Chromosome ends, or telomeres, consist of repetitive DNA sequences and a plethora of protective proteins that are crucial for chromosome stability. Aberrations in either the DNA or the protein structures in this complex assembly lead to chromosome re-arrangements. The DNA repeat units are rich in G residues on the 3'-OH-bearing strand, which forms a single stranded overhang referred to as the G-tail. Shortening of telomere DNA occurs in many cells types due to incomplete end replication. This process can be counter-balanced by telomerase and DNA polymerase α, which synthesize the telomere ‘G-‘ and ‘C-strand', respectively. Abnormal telomere loss (due e.g., to telomerase deficiency) has been established as the cause of numerous diseases characterized by defective tissue renewal. Moreover, telomere dysfunction and telomerase up-regulation is known to contribute to the initiation and progression of human cancers.
My laboratory studies the mechanisms and regulations of telomere DNA synthesis with the ultimate aim of manipulating the relevant pathways for the treatment of cancers and age-related diseases. We utilize a variety of standard and unorthodox fungal model systems to dissect the mechanisms of key players in telomere DNA synthesis pathways. The main targets of our investigation are telomerase, DNA polymerase α, and the Cdc13-Stn1-Ten1 or CST complex.
• Telomerase: a special reverse transcriptase that is subject to complex regulation.

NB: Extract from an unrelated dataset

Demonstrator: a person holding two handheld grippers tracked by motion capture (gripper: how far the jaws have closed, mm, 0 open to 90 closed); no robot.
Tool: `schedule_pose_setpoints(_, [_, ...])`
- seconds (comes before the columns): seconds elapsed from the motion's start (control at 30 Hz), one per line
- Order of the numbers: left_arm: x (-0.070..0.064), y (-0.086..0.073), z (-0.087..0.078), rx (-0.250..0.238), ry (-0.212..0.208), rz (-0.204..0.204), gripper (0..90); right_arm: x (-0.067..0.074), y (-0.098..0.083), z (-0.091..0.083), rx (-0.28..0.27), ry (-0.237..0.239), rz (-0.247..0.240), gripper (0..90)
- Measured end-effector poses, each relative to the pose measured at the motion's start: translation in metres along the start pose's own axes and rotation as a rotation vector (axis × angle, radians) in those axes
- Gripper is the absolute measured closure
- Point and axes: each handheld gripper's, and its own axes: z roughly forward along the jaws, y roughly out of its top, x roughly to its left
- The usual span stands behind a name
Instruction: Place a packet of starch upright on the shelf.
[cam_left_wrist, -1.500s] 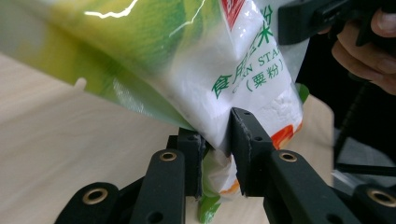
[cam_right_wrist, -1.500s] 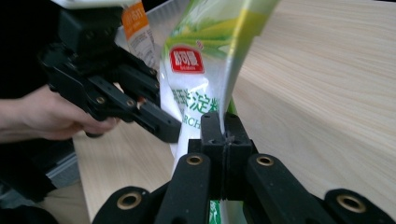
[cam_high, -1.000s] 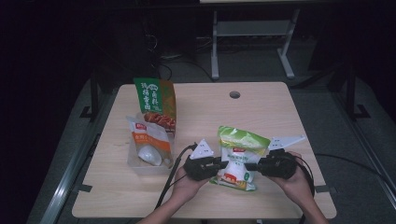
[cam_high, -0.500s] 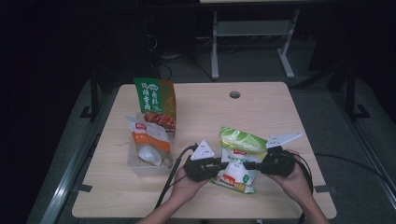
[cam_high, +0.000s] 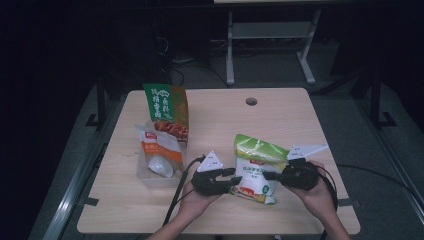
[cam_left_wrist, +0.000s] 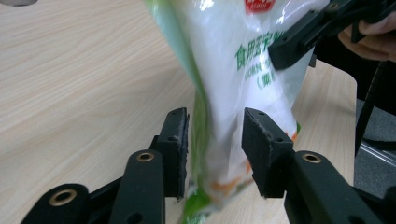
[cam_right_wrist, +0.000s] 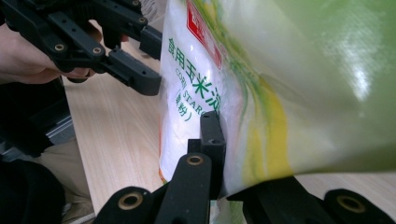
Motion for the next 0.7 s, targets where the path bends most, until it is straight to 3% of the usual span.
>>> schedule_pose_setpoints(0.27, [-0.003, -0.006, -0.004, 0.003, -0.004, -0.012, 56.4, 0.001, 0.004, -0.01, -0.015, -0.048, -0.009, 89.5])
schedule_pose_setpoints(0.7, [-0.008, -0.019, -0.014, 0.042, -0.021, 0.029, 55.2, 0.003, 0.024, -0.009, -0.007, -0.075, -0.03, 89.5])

The extension of telomere G-strand is executed by telomerase, which contains two core components: an RNA that provides the template (TER), and a protein that synthesizes the repeats (TERT). Telomerase binds to the telomere G-tail through both protein-DNA and RNA-DNA interactions, and then catalyzes the extension of G-tail through reverse transcription of the RNA template. Unique among reverse transcriptases, telomerase is able to copy iteratively the template region of the RNA, thus adding multiple telomere repeats onto the G-strand without dissociation. This property (known as repeat addition processivity) requires an "anchor site" in telomerase that interacts with the 5' region of telomeric DNA during the "translocation" reaction. We and others have mapped anchor site to the conserved TERT essential N-terminal (TEN) domain and shown that this unique telomerase domain is regulated by a conserved OB fold protein (named TPP1 in humans and Est3 in budding yeast). A special current focus is to understand how the interaction between Est3 and TEN domain triggers the activation of telomerase.

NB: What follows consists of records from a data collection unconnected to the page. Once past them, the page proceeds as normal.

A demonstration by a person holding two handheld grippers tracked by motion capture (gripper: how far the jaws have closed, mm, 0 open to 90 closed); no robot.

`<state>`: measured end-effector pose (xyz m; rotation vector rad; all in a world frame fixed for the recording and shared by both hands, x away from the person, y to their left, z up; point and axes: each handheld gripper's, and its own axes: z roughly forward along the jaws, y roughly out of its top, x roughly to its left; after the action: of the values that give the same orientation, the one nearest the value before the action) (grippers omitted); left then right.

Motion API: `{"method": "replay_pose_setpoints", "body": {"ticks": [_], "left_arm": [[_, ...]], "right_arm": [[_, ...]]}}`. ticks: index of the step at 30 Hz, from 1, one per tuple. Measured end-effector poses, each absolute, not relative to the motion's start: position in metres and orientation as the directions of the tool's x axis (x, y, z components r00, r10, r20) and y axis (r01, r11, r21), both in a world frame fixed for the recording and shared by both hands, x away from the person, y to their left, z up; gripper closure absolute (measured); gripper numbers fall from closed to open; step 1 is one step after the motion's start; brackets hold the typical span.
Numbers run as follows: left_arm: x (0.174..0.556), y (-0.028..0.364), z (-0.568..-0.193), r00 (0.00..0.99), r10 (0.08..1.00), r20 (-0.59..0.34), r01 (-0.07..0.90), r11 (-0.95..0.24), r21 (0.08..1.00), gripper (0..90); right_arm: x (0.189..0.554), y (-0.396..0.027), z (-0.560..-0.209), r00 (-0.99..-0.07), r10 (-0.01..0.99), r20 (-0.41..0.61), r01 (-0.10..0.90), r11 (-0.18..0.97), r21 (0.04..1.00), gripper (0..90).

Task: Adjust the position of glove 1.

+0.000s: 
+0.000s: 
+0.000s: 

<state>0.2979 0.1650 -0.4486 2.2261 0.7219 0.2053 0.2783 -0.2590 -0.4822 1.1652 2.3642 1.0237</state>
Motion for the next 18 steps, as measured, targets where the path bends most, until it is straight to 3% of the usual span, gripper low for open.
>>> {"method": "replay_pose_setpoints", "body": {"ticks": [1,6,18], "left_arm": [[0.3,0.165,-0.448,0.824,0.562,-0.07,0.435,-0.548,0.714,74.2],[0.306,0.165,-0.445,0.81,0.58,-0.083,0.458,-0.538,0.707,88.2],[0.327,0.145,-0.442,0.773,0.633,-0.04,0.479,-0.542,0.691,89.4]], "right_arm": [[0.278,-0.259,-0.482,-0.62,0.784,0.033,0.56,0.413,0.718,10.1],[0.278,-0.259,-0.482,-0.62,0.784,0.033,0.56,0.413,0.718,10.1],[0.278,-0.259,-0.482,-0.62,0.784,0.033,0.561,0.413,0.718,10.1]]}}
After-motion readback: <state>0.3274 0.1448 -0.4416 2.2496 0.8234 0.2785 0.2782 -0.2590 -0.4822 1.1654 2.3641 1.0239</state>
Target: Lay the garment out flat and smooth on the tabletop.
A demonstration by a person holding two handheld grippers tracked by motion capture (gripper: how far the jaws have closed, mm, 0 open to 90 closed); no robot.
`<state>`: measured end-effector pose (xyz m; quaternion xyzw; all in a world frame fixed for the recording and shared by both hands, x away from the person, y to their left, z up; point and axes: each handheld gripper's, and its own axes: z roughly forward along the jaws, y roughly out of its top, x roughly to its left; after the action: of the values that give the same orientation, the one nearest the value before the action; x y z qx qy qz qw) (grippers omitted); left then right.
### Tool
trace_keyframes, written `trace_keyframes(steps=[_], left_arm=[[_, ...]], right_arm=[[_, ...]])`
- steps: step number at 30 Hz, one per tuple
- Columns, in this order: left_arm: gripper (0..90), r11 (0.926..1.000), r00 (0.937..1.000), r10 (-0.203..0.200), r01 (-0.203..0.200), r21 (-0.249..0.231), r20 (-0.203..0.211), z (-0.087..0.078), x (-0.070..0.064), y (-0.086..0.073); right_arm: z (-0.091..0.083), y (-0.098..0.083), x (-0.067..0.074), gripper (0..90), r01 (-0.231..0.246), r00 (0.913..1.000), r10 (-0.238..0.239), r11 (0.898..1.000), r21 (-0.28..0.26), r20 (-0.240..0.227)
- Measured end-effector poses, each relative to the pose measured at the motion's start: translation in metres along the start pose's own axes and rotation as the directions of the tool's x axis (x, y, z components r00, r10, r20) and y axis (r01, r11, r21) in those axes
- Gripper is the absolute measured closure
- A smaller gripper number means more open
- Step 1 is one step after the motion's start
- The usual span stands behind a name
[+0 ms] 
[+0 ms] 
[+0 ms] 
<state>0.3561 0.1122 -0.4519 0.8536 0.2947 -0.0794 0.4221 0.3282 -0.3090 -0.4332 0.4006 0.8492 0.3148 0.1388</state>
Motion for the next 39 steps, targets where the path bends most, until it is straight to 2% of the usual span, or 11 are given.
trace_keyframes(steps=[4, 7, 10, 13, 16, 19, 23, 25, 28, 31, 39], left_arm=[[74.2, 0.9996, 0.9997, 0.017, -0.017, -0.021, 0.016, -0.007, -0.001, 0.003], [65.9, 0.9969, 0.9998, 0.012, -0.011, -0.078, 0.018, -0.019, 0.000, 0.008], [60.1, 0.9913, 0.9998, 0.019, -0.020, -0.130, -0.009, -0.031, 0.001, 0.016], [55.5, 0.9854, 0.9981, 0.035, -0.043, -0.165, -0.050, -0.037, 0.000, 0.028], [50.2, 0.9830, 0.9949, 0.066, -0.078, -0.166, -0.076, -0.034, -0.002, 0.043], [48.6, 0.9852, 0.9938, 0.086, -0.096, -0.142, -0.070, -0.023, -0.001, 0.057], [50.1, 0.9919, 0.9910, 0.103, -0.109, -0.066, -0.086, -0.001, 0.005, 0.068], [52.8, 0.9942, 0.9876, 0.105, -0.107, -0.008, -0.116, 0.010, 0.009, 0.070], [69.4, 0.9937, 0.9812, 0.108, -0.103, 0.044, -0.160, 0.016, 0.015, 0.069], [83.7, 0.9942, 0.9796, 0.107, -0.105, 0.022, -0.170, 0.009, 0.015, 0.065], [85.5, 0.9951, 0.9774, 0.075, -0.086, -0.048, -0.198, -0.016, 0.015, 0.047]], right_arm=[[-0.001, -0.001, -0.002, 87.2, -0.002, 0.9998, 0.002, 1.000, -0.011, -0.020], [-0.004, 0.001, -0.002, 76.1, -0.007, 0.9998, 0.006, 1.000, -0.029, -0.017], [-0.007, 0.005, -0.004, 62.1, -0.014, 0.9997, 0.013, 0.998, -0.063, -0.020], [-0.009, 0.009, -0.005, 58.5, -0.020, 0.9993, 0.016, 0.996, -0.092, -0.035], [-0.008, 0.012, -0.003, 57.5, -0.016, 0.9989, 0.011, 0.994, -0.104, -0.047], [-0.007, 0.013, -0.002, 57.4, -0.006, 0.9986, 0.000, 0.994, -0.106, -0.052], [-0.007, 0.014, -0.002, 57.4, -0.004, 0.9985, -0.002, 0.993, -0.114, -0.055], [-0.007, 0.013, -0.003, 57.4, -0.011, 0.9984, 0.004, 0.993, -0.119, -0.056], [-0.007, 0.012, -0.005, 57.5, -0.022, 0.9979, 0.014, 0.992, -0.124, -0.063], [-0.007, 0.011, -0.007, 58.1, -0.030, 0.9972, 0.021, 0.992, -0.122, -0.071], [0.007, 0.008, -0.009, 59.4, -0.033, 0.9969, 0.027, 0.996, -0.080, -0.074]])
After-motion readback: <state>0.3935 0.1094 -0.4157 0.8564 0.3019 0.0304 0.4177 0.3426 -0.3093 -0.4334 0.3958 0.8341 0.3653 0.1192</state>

• DNA polymerase α and telomere C-strand synthesis: a new trick for a classic DNA polymerase.
Because telomerase mediates the extension of only the G-strand, another activity is required to "fill-in" the telomere C-strand. This activity is believed to reside in the DNA Polymerase α-primase complex. Pol α-mediated C-strand synthesis has received far less attention than telomerase-mediated G-strand extension, but is no less important. Indeed, the distance between the 5' end of the C-strand and 3' end of G-strand controls the amount of telomere loss in the ensuing cell cycle. Thus, factors that determine the initiation property of Pol α-primase complex have a strong impact on telomere maintenance. We recently isolated the Pol α-primase complex from C. glabrata, and reconstituted the synthesis of telomere C-strand in vitro using model G-strand templates. Our system offers great opportunities for dissecting the molecular mechanisms of C-strand synthesis and its regulation.

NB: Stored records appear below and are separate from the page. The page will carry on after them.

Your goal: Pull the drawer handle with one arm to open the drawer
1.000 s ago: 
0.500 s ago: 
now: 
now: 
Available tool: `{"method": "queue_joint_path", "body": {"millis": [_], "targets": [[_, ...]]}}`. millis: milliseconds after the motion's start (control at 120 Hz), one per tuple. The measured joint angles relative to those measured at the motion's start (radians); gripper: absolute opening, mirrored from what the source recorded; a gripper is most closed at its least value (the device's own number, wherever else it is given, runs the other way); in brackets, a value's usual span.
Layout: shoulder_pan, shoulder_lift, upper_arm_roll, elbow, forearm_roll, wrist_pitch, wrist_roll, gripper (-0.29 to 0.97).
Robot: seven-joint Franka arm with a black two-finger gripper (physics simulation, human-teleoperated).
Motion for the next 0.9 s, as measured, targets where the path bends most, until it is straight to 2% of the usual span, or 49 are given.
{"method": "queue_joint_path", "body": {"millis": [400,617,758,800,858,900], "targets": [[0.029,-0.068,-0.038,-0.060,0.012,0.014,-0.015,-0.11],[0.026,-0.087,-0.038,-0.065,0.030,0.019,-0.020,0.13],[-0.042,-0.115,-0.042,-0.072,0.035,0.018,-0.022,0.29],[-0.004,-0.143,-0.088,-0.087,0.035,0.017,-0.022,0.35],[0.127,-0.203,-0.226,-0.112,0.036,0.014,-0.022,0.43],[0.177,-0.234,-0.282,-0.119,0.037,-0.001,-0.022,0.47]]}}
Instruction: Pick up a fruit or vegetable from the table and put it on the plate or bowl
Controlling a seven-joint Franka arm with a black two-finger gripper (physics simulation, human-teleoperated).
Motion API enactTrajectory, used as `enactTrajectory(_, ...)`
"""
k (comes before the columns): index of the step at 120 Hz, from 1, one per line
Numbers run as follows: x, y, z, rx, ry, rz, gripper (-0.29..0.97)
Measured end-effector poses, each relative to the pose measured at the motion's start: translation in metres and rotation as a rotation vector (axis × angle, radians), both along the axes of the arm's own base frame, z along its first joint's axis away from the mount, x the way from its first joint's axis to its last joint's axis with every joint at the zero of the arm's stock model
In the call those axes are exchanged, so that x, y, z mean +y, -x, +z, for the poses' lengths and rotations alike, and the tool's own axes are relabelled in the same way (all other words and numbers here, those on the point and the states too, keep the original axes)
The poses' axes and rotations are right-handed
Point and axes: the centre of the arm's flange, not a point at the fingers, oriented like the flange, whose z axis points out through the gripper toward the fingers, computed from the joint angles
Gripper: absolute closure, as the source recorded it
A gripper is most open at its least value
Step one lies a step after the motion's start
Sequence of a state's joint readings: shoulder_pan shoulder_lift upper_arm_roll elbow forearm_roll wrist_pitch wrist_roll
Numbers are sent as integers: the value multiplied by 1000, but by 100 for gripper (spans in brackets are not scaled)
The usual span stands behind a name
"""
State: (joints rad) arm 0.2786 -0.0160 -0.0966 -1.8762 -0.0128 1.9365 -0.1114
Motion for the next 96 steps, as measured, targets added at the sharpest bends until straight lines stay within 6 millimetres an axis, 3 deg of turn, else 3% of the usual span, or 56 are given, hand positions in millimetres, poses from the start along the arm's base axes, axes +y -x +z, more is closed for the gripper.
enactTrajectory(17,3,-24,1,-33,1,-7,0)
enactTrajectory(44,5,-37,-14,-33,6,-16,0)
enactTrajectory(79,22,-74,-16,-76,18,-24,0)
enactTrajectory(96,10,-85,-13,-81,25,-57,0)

• The Cdc13-Stn1-Ten1 complex: the G-tail binding complex that regulates both G- and C-strand synthesis.
A variety of G-tail binding proteins have been identified in different organisms and shown to mediate critical functions in telomere protection and maintenance. An especially important and well-conserved complex is the Cdc13-Stn1-Ten1 or CST complex. Initially identified in and thought to be confined to budding yeast, this complex is now known to be extremely widespread. Moreover, the CST complex has been shown to regulate both telomerase and Pol α activities in diverse organisms. Mutations in subunits of this complex engender telomere aberrations such as accumulation of long G-tails and abnormal recombination. Indeed, mutations in a human CST subunit (CTC1) was recently shown to be responsible for a complex disease named Coates plus.
The investigation of CST mechanisms has been hampered by the inability to express and purify adequate quantities of the complex. By screening multiple CST homologues for ease of expression and reconstitution, we succeeded in reconstituting and purifying the full C. glabrata (Cg) CST complex. We showed that the purified complex binds Cg Pol α and stimulates its activity in vitro, thus establishing a system for a detailed mechanistic and functional investigation. Current efforts are geared toward understanding the molecular basis of CST-Pol α interaction, and pinpointing the steps in the Pol α-primase reaction stimulated by CST.